> For the complete documentation index, see [llms.txt](https://docs.convai.com/api-docs/llms.txt). Markdown versions of documentation pages are available by appending `.md` to page URLs; this page is available as [Markdown](https://docs.convai.com/api-docs/api-reference/core-api-reference/live-apis-beta/client-to-server-messages.md).

# Client-to-server messages

All client-to-server messages are sent as JSON over the WebRTC data channel established after a successful `/connect` call. For message format conventions, status codes returned by the server, and a full index of all message types in both directions, see the [Message Glossary](/api-docs/api-reference/core-api-reference/live-apis-beta/message-glossary.md).

### Message envelope

Every client-to-server message uses this envelope:

```json
{
  "type": "<message-type>",
  "data": { ... }
}
```

| Field  | Type   | Required | Description                                                                           |
| ------ | ------ | -------- | ------------------------------------------------------------------------------------- |
| `type` | string | Yes      | The message type identifier.                                                          |
| `data` | object | No       | Message payload. Structure varies by message type. Omit for messages with no payload. |

The server acknowledges every client message with a `server-response` message. See [Server response](#server-response) below.

### Server response

The server sends a `server-response` message for every client-to-server message it receives, regardless of type.

```json
{
  "type": "server-response",
  "event_type": "tts-toggle",
  "status": "success",
  "message": "TTS enabled",
  "extras": {
    "enabled": true
  }
}
```

| Field        | Type           | Description                                                                |
| ------------ | -------------- | -------------------------------------------------------------------------- |
| `event_type` | string         | The client message type that triggered this response.                      |
| `status`     | string         | Processing status: `"success"`, `"error"`, `"processing"`, or `"pending"`. |
| `message`    | string or null | Human-readable description of the result.                                  |
| `extras`     | object or null | Additional event-specific data. Structure varies by event type.            |

**Status values:**

| Value          | Meaning                                         |
| -------------- | ----------------------------------------------- |
| `"success"`    | Message processed successfully.                 |
| `"error"`      | An error occurred.
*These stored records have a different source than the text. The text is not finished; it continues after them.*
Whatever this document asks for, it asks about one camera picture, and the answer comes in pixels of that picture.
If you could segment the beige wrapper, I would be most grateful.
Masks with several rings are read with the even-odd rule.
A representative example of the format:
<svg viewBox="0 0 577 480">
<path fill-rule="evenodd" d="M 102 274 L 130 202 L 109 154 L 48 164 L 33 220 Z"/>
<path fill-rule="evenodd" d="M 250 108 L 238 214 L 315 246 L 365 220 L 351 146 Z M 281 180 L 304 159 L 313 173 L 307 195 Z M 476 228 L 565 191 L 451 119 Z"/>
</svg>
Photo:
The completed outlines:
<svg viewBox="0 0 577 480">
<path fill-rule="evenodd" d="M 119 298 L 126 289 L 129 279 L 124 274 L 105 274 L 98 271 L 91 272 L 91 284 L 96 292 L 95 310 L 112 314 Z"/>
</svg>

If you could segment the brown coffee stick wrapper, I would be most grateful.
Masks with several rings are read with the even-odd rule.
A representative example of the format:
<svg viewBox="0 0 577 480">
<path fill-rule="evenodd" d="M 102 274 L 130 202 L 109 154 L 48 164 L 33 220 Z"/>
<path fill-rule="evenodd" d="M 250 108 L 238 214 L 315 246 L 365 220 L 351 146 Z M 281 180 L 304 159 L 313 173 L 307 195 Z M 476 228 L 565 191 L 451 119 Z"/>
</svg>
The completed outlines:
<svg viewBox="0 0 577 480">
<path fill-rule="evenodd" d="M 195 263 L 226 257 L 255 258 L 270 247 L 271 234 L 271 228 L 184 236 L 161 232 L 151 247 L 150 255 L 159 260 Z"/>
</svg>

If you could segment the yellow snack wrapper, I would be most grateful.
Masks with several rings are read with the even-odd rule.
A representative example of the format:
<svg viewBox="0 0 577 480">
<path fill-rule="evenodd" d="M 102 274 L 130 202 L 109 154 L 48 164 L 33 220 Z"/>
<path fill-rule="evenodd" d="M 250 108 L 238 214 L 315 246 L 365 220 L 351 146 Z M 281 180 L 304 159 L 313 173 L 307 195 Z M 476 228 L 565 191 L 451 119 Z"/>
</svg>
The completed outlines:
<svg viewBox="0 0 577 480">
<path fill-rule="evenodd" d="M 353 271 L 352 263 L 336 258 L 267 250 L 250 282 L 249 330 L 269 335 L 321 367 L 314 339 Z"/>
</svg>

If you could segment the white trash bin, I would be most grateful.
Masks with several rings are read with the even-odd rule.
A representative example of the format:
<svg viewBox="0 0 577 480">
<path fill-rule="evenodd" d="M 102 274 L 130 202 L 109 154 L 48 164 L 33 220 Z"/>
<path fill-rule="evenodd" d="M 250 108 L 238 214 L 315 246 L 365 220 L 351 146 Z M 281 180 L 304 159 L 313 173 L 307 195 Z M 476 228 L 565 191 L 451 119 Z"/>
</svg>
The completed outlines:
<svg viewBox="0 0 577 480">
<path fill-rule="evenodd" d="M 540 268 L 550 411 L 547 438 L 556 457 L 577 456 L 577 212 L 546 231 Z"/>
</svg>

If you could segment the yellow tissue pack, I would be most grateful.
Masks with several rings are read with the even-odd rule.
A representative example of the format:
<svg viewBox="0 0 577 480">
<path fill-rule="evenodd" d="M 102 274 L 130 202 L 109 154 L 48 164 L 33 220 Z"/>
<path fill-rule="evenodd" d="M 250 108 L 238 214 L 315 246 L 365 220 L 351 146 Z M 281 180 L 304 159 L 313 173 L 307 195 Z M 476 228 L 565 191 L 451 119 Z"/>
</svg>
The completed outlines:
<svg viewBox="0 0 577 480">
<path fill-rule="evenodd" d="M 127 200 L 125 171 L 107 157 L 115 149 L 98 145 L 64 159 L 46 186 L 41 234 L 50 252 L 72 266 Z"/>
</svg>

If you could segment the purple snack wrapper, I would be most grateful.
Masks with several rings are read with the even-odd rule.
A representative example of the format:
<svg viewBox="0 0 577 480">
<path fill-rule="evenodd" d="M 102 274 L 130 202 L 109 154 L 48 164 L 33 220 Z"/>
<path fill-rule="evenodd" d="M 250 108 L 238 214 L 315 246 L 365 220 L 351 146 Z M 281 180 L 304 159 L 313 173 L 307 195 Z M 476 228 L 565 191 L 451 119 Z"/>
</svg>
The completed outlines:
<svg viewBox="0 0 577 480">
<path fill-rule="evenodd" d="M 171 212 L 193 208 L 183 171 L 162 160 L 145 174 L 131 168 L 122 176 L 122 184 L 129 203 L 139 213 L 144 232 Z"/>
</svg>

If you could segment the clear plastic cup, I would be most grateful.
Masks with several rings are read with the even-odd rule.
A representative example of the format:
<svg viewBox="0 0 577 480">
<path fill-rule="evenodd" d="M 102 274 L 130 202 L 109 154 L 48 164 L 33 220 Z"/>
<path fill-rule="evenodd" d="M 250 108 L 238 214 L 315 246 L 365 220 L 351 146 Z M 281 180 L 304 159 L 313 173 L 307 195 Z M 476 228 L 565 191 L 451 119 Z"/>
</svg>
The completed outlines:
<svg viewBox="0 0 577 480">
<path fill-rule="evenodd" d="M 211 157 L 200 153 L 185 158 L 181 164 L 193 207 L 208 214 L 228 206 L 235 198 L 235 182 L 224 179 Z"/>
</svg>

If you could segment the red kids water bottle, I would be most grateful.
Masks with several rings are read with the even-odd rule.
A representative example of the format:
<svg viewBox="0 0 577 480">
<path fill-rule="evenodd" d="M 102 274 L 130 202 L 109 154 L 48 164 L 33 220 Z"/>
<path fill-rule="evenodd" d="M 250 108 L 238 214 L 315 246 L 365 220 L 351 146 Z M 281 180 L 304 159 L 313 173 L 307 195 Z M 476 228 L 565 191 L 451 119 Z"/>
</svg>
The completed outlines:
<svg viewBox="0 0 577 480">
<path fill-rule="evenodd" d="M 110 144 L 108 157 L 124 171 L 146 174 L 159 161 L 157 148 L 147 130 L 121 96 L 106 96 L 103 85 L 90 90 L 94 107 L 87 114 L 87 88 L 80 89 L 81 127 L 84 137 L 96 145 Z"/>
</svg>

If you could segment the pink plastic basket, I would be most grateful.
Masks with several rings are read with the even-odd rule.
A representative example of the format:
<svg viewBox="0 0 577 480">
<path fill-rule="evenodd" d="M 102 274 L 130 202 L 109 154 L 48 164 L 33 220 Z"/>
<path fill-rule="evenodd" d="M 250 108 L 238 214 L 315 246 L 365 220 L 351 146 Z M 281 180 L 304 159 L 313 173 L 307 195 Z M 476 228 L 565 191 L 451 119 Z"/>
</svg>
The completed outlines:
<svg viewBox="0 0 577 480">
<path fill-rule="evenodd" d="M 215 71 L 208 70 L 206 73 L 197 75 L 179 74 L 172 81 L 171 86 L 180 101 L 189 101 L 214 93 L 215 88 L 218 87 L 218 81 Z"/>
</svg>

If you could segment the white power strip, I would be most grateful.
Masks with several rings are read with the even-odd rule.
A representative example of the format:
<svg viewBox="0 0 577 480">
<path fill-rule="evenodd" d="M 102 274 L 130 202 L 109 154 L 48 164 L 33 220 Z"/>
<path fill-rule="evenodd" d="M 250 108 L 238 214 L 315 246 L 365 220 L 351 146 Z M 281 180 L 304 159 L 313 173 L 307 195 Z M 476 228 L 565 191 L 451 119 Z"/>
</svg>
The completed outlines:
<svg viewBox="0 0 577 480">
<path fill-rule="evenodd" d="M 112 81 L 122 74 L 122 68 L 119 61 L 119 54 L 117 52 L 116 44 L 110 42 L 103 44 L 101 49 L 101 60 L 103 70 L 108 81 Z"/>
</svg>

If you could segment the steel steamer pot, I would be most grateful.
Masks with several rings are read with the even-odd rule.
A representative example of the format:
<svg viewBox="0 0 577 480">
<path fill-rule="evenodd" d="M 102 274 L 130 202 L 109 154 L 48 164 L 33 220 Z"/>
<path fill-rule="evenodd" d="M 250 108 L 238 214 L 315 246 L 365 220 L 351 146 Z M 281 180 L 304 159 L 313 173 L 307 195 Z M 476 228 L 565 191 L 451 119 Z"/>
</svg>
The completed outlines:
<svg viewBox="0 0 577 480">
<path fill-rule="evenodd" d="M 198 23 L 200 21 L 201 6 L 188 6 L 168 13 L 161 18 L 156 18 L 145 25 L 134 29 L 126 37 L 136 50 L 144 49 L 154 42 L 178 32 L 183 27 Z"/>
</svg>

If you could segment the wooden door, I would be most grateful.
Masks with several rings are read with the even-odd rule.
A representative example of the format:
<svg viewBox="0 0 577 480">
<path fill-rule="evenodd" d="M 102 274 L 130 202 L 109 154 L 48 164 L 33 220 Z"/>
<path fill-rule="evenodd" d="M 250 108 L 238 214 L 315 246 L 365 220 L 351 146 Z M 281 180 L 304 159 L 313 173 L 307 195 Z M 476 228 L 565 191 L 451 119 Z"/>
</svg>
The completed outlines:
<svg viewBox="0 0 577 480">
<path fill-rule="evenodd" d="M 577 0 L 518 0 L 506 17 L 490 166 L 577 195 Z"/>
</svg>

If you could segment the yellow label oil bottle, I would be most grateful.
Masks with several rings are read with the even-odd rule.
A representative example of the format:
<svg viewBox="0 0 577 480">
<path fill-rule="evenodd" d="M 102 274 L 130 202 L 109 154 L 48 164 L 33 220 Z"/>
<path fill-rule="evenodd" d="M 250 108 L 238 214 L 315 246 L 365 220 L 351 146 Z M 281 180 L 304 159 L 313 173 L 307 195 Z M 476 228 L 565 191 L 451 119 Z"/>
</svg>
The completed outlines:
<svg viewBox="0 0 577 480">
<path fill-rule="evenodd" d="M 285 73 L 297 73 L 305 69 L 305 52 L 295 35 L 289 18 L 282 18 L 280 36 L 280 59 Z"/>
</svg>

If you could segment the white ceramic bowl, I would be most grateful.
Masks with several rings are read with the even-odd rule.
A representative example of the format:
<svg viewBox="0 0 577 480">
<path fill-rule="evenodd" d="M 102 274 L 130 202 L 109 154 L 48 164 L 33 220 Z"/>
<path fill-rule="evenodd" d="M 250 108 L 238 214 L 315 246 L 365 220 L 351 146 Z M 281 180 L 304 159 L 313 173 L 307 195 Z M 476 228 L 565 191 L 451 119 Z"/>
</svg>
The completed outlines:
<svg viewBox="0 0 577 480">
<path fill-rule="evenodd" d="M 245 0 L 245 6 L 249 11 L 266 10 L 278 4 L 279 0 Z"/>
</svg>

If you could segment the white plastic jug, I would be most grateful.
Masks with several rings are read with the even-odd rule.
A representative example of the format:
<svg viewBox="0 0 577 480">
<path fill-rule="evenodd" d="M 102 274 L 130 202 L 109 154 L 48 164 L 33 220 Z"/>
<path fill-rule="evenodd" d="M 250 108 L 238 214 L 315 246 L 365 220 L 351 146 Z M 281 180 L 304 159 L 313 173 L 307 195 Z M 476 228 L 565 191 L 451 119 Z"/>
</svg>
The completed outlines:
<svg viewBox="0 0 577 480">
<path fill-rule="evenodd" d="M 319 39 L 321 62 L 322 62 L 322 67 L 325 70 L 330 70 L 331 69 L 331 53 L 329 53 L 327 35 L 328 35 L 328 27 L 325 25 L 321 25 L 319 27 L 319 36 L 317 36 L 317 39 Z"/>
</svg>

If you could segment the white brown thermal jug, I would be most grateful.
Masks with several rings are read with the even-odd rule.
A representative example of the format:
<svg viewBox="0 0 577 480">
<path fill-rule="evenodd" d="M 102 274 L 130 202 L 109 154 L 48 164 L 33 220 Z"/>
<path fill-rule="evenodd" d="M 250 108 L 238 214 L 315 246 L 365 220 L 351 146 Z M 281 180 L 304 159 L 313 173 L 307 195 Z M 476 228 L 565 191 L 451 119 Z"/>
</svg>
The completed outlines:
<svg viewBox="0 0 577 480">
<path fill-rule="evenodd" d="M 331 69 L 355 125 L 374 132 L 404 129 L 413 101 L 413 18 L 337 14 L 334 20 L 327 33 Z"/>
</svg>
Check `message` for details. |
| `"processing"` | Message is being processed asynchronously.      |
| `"pending"`    | Message received but processing is delayed.     |

***

### Interaction & events

#### trigger-message

Triggers a narrative event, sends contextual information to the bot, or initiates specific bot behaviors.

```json
{
  "type": "trigger-message",
  "data": {
    "trigger_name": "greeting",
    "trigger_message": "User entered the room"
  }
}
```

| Field             | Type   | Required | Description                                 |
| ----------------- | ------ | -------- | ------------------------------------------- |
| `trigger_name`    | string | No       | Name or identifier of the trigger.          |
| `trigger_message` | string | No       | Context or message content for the trigger. |

**Use cases:**

* Notify the bot of in-scene events, such as a player entering an area or completing a quest.
* Send contextual triggers to drive narrative flow.
* Initiate specific bot behaviors tied to named triggers.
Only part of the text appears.